Of course there are other opportunities too. There is a thing called the HESC, the Hydrogen Energy Supply Chain. The Japanese government is prepared to put $3 billion into a system that uses coal from the Latrobe Valley, carbon captures and stores it in safe deposits out to sea, then manufactures that and sends hydrogen back to Japan for their economy, for their zero-emission economy. What a great opportunity. What has this government been doing? Crickets on this. It is having this internal war with Lily D’Ambrosio and the former Treasurer Tim Pallas, who was supportive of that, and I know; I was down in the valley when he made those comments. These are the opportunities. We do have renewables. Whether they are coming or not, it is still conjecture. We have got the federal government saying no to Hastings where the development of the leverage port could be, but there are places in Gippsland like Port Anthony and our Barry Beach area that could really facilitate those ongoing skills and maintenance jobs. These are very much on the precipice and may or may not occur.
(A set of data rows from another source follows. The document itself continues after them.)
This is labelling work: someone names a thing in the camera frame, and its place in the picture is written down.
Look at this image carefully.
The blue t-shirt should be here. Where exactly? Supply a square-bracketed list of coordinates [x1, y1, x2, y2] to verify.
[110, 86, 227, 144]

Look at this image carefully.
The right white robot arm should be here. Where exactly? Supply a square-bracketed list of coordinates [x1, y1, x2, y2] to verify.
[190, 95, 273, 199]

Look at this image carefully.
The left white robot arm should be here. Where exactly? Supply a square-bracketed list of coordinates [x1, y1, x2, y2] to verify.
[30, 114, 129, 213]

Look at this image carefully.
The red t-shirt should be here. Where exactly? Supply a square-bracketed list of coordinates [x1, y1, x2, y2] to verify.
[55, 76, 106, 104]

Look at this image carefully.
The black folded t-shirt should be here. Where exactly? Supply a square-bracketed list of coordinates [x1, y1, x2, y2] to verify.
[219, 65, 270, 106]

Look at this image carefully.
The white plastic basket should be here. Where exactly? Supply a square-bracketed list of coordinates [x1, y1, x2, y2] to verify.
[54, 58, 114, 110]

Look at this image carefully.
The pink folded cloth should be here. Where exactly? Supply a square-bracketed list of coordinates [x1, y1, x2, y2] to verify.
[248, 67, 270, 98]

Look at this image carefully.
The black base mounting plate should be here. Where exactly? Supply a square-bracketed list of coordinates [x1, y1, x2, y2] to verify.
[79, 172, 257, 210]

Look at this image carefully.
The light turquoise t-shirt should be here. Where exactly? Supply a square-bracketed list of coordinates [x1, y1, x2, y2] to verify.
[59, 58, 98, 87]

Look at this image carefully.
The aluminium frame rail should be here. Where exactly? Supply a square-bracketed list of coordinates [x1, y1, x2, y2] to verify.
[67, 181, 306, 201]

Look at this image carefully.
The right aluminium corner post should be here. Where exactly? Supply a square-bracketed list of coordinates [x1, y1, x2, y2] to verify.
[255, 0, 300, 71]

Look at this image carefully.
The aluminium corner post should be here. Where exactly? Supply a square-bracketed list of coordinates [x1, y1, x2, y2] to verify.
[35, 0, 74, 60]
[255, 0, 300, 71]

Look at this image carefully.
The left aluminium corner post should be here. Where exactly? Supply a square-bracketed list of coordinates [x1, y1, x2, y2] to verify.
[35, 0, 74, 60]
What we also know from this government over the last few years – and the PBO, the Parliamentary Budget Office, has presented these facts to the Parliament – is that across the regions we regional Victorians make up 25 per cent of the population. But what are we seeing in this government spend? Thirteen per cent, 12 per cent of the infrastructure. What are we seeing here? A city-centric government pouring money into black holes in metropolitan Melbourne when it should be investing in regional Victoria. It should be investing, as Mr Bourman has said, in some of that componentry. It should certainly be about strengthening our defence, putting back manufacturing as a priority, not just a by-line in a Latrobe Valley Authority philosophy – there was no plan in its last paper – and actually doing the work, enabling Regional Development Victoria and Regional Development Australia to facilitate good investment and co-investment with industries and give them the security and the knowledge that they are going to be open for business in Victoria, which we have not had under the Andrews–Allan government for the last 10 years.